Now she feels grit beneath her sandals. Soon it turns to soft soil, and then squishy wet dirt. The smell of earth and mold fills her nose. Before long her foot splashes in a shallow puddle, sloshing cold water over her foot. "Crap," she mutters. She lifts her skirts out of the way and continues forward in the increasing muck, her glowing jewels reflected and twinkling in the puddles. As she advances, the walls of the cave narrow and the ceiling lowers until she has to stoop to keep from hitting her head.

Finally she finds herself at the end of the tunnel: a complete blockage in the form of a huge tangle of tree roots. They corkscrew down from above, covered with grime and dripping with chilly water.

Persephone stops with a sigh, looking up at the gnarly hunk of roots and earth. "I hate this part," she says, then takes a deep breath and ducks into the tangle.

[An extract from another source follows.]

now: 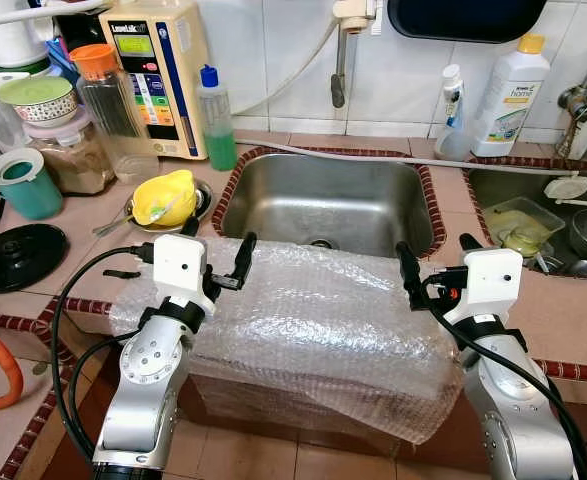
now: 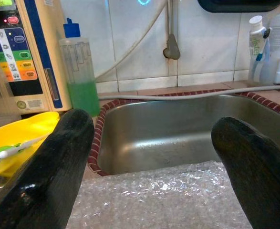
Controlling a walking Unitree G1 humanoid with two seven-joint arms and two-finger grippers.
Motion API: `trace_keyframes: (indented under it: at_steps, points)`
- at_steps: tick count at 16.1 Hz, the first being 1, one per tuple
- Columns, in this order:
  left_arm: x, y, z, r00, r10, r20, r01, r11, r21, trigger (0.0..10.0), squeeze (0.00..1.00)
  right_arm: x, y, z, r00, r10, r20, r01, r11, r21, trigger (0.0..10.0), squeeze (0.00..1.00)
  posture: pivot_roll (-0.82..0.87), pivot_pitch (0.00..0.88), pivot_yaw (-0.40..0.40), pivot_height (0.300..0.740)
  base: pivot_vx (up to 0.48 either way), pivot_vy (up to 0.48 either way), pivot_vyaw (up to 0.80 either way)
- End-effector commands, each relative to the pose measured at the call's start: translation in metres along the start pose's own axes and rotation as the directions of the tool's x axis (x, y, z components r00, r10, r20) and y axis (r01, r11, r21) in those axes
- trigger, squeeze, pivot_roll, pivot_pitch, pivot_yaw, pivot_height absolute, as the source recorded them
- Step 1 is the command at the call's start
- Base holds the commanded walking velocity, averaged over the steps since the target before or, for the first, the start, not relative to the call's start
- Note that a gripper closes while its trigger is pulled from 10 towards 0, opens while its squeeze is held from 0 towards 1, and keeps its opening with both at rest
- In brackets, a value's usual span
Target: Kitchen organization
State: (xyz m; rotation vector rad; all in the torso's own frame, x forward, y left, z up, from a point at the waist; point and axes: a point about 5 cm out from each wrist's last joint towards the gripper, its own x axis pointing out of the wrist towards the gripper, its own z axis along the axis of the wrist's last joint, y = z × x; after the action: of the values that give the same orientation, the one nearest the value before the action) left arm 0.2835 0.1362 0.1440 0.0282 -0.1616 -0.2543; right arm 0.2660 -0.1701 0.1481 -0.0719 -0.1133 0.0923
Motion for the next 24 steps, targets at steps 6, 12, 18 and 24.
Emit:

She reaches up, fingers parting the roots to make room for her head. Taking hold of two sturdy, slimy roots, she hauls her body upward into the knot of dirt. She dislodges mud and groundwater, which splatter onto her hair and gown and face. Wincing, she mutters a lively curse Hermes once taught her (in Ancient Greek, even), and pushes her arms further upward into the wet clump. As she fights her way higher, the pressure of roots and earth squeezes her tighter. Pebbles and clods of dirt tumble down the back of her gown and lodge against her rear. Worms and insects crawl over her hands and feet. The roots score scratches in her arms and tear at the hem of her gown. Soil and dead leaves fall into her eyes and land on her lips; she grunts and spits them out, and continues to struggle up--painfully, slowly, up.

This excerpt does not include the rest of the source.